Francois Fayard via llvm-dev
2017-Jan-10 13:20 UTC
[llvm-dev] Default hashing function for integers (DenseMapInfo.h)
> On Jan 10, 2017, at 9:36 AM, Bruce Hoult <bruce at hoult.org> wrote: > > Both are not very sophisticated. > You should also look at the different MurmurHash versions, and descendants such as CityHash.I did a few benchmark this morning, trying to tweak the hashing for pointers (as many people seem to use pointers as keys). The hash function in LLVM is quite simple, but it gives very good results. The benchmark I did was compiling a C++ file with clang. I did 10 tests for every version of clang/llvm compiled with the hash function, and here are the best timings: - Original LLVM: hash(k) = (k >> 4) ^ (k >> 9) 3.40s - Stupid hash: hash(k) = k 3.55s - A bit less stupid: hash(k) = k >> unused_bits (defined by sizeof(T) = 2^unused_bits) 3.47s - Murmurhash3 3.47s So different hashing functions make a difference. For pointers, it seems that the one used by LLVM is quite good. It gives the best performance here. It is quite surprising that Murmurhash3 does not behave better than the “A bit less stupid” hash. My guess is that the LLVM hash function is the best because it is tailored to the distribution of pointers returned by malloc.
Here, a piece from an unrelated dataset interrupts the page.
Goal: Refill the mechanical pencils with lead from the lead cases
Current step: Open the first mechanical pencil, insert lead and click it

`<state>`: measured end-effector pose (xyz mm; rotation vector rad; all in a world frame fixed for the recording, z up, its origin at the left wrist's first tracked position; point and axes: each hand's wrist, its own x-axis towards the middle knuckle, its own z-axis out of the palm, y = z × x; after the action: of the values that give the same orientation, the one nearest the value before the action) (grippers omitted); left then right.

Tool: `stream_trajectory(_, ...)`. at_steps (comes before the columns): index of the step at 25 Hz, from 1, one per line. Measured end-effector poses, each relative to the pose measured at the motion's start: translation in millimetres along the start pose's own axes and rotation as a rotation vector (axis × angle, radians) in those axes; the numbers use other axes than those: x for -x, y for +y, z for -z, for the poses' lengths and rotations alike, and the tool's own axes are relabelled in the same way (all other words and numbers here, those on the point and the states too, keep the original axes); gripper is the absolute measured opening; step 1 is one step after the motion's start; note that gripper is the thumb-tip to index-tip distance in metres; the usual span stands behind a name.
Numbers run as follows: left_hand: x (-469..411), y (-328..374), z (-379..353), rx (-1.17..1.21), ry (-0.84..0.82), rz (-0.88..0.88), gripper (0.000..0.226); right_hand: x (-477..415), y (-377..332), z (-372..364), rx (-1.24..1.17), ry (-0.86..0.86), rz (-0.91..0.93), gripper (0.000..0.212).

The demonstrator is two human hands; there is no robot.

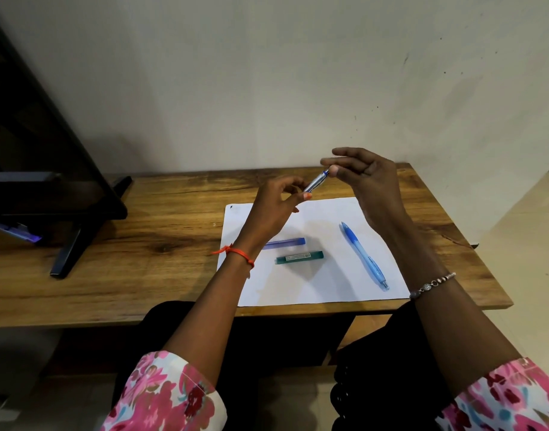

As I said, the (k << 4) seems to be related to the fact that pointers are 16-bytes aligned on most OS. I still don’t understand the 9. I’ll do some benchmarks for hashing integers tomorrow. This is the hashing that really looks suspicious to me but it does not seem to be used that much in LLVM. François Fayard
mats petersson via llvm-dev
2017-Jan-10 15:03 UTC
[llvm-dev] Default hashing function for integers (DenseMapInfo.h)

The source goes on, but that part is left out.